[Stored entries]
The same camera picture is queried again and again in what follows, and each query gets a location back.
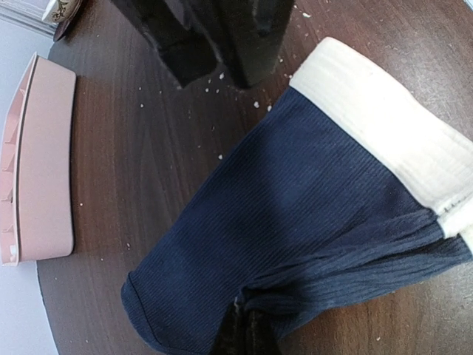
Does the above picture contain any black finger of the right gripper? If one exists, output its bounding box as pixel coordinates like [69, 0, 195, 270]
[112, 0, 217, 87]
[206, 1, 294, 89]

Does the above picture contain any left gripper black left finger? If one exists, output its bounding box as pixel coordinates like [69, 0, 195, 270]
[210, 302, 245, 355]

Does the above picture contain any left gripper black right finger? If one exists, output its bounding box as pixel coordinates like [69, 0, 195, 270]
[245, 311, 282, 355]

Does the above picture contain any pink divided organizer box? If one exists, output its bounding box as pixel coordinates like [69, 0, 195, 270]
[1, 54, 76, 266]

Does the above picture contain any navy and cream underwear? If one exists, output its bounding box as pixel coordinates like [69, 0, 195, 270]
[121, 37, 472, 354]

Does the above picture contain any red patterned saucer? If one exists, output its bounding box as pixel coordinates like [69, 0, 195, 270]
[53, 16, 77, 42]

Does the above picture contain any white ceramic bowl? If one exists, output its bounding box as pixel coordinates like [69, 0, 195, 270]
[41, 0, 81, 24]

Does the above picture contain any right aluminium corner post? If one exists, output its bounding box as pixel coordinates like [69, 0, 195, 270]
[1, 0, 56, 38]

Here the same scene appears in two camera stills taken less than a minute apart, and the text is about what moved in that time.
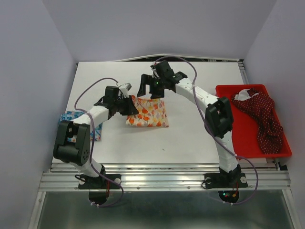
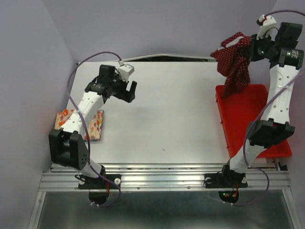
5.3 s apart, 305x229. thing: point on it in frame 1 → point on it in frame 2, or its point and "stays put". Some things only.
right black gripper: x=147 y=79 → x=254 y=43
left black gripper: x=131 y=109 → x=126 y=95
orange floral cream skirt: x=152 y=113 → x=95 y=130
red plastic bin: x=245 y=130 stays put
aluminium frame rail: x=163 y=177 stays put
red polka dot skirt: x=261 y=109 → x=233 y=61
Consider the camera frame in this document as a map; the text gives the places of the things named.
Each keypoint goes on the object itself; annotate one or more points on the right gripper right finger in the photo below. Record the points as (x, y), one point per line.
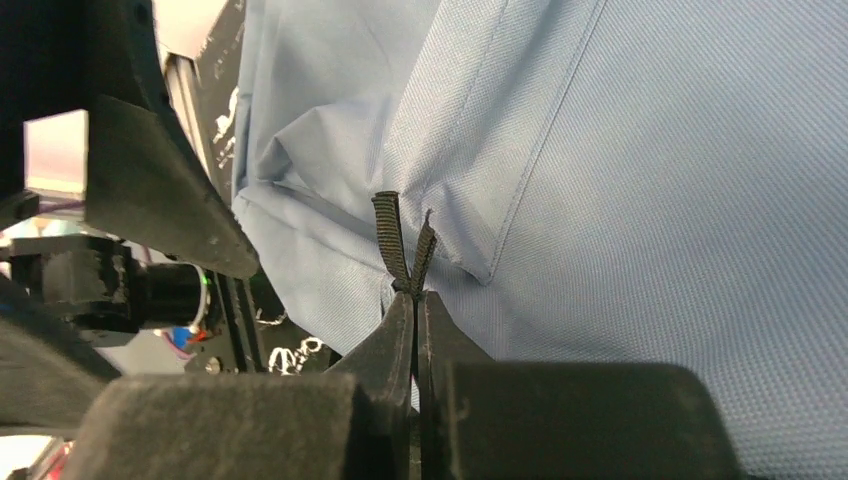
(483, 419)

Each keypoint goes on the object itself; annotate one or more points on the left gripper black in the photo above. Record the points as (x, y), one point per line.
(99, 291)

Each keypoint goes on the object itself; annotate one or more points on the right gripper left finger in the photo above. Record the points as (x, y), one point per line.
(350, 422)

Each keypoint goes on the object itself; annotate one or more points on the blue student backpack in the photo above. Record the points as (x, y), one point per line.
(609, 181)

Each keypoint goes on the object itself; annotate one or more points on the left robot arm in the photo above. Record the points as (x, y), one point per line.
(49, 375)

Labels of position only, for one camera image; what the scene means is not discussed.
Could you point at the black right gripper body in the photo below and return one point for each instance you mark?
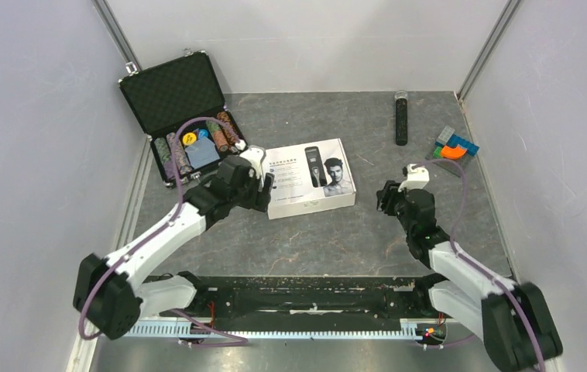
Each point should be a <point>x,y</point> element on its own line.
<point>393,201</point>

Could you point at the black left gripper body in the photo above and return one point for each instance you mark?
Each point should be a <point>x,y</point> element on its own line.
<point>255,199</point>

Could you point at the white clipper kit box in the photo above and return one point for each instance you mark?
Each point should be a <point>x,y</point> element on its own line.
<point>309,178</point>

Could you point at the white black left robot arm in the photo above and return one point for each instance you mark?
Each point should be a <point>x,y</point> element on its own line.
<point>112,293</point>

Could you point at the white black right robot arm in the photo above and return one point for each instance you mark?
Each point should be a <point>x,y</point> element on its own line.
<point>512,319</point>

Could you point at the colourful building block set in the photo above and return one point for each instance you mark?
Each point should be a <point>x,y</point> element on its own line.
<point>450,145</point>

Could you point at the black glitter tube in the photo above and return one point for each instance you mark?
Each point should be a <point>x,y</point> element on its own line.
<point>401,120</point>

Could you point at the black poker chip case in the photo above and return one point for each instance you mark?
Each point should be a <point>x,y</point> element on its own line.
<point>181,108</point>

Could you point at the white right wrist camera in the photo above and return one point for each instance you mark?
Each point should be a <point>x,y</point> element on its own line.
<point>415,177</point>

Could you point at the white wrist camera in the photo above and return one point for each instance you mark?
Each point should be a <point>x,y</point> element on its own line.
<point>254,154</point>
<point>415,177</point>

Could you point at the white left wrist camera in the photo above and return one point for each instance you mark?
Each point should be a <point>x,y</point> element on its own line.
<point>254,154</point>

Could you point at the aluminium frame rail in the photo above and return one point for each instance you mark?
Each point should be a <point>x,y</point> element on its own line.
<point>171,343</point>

...

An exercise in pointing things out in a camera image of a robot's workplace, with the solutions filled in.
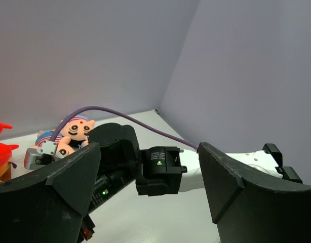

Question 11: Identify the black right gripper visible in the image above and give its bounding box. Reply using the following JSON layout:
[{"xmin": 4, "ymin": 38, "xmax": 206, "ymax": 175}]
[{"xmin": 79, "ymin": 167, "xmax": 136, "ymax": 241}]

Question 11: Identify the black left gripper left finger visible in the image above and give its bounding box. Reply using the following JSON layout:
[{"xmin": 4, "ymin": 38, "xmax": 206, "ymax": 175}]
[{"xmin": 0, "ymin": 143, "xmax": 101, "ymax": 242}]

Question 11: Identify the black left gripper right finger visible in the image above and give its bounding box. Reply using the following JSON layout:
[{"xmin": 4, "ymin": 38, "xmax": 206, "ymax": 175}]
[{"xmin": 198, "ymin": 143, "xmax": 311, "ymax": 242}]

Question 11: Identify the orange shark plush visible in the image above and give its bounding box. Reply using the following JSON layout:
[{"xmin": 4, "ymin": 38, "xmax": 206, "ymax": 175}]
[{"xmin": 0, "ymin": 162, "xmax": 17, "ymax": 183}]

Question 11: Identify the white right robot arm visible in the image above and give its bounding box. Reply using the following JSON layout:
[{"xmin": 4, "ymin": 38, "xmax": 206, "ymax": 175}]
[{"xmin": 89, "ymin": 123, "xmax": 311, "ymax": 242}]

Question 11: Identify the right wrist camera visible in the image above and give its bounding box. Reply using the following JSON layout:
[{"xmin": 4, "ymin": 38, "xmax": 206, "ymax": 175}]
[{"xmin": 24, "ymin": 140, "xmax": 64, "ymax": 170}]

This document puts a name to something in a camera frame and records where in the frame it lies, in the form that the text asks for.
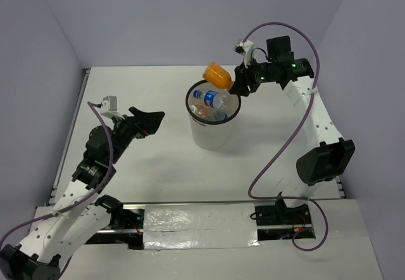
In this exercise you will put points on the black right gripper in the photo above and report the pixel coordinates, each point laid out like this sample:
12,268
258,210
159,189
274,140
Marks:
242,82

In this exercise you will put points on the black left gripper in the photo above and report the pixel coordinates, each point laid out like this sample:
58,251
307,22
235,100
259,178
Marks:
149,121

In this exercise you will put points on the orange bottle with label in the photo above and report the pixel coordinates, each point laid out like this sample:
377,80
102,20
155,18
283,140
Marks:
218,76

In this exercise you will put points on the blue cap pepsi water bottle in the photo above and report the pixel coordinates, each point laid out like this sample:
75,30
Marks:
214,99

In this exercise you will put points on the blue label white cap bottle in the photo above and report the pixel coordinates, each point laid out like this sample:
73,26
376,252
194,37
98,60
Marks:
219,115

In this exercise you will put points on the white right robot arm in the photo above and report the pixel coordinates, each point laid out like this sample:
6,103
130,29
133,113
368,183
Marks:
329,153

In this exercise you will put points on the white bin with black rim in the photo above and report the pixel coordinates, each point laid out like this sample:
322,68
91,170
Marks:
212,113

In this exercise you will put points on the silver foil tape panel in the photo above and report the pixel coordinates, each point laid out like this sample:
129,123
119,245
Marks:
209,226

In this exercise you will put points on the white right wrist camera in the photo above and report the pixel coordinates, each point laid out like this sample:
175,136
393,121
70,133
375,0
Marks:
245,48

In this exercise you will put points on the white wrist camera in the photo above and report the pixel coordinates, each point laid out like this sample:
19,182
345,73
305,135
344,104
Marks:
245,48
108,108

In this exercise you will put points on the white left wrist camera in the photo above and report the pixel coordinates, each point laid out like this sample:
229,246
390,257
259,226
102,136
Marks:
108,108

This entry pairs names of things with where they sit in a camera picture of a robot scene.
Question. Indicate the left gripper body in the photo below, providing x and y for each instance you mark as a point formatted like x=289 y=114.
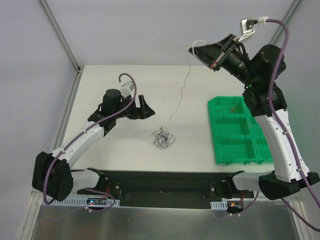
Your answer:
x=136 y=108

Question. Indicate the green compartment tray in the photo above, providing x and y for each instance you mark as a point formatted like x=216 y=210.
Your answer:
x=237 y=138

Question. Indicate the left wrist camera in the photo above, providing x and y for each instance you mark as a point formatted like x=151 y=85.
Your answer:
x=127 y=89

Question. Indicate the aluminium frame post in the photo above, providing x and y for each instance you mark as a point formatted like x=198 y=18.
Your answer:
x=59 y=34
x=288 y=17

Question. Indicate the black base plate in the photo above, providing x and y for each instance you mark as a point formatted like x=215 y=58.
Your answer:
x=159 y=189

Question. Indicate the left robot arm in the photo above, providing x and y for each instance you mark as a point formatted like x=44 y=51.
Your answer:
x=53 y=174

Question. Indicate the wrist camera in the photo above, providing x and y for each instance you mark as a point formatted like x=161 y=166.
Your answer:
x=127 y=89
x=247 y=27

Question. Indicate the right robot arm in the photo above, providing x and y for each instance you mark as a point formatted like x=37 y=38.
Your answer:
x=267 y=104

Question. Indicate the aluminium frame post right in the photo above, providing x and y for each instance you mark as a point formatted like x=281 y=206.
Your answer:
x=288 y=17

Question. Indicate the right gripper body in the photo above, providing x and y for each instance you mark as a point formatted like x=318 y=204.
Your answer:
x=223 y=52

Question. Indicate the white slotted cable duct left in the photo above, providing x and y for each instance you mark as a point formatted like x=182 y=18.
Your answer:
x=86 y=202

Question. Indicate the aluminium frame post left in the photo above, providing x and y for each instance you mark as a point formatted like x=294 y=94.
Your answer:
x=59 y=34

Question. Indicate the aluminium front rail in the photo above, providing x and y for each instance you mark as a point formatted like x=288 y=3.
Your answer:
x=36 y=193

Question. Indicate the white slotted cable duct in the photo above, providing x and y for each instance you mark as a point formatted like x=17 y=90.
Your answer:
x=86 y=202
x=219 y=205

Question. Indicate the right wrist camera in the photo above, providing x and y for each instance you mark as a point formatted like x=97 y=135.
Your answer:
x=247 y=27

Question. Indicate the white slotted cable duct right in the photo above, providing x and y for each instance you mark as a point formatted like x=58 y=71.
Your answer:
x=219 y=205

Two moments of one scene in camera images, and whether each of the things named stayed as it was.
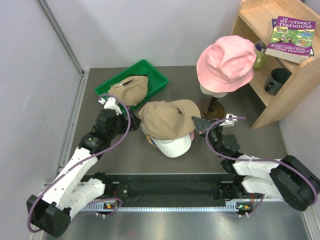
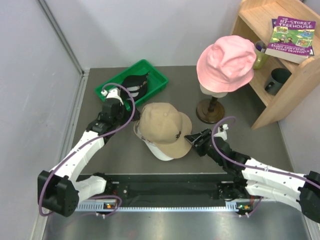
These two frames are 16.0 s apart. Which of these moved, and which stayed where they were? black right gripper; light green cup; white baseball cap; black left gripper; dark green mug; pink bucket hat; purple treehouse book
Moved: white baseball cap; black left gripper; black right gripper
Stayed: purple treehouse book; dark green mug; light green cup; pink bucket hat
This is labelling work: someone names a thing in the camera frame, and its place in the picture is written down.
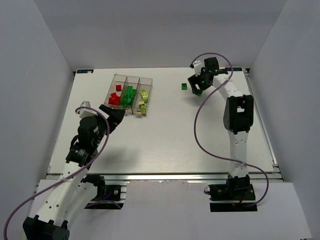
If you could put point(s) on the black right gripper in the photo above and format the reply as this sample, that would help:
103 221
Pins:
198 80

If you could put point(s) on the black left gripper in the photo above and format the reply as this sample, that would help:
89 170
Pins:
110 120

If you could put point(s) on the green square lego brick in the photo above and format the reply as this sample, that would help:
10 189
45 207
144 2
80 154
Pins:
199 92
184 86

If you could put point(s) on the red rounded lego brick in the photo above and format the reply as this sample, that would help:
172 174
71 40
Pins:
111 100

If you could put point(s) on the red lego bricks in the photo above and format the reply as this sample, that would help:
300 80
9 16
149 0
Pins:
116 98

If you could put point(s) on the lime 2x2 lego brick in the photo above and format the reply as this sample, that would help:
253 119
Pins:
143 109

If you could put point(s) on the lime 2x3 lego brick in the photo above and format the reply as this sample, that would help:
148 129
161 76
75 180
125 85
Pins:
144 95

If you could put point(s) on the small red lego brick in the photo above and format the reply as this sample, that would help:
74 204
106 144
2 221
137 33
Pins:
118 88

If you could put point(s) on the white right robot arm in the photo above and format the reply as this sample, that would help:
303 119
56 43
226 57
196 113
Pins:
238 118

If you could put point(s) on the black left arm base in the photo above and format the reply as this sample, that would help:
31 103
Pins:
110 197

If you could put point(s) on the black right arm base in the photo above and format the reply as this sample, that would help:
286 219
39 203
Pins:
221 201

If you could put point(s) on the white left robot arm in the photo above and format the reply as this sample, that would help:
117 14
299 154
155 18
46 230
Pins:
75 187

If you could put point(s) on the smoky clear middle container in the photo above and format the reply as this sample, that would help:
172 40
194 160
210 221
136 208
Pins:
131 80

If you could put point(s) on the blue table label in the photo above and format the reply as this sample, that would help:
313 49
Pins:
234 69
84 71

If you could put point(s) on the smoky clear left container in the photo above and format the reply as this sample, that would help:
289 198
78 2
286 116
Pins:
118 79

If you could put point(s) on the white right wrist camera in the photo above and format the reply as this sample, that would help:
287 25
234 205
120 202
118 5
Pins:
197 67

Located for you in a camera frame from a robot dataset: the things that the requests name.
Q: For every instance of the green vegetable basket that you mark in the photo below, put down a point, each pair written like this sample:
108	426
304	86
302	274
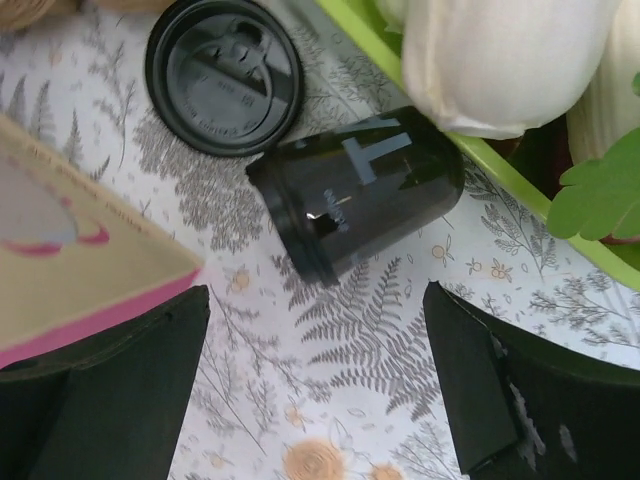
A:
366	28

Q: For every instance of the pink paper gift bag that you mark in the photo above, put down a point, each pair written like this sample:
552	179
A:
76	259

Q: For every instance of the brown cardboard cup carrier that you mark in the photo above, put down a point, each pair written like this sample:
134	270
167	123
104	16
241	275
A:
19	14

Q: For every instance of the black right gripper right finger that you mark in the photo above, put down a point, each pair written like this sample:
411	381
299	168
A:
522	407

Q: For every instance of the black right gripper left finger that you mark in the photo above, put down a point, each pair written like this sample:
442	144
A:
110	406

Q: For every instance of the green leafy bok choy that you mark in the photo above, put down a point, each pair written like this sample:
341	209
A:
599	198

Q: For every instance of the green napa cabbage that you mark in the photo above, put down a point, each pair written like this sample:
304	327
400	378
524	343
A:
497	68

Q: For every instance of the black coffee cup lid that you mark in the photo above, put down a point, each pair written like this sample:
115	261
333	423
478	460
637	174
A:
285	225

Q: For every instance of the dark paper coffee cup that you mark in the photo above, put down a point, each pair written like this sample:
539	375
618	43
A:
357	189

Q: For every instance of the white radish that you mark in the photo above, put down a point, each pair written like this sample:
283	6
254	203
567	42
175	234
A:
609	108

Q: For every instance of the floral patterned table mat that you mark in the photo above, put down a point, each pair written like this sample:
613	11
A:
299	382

- **Description of the task**: Copy out every line of the records that the string "container" appears in.

- **Solution for this problem**:
If you could put point(s) on the smoky clear middle container in the photo above and format the reply as this sample, that would help:
If you could put point(s) on the smoky clear left container in the photo above and format the reply as this sample, that would help:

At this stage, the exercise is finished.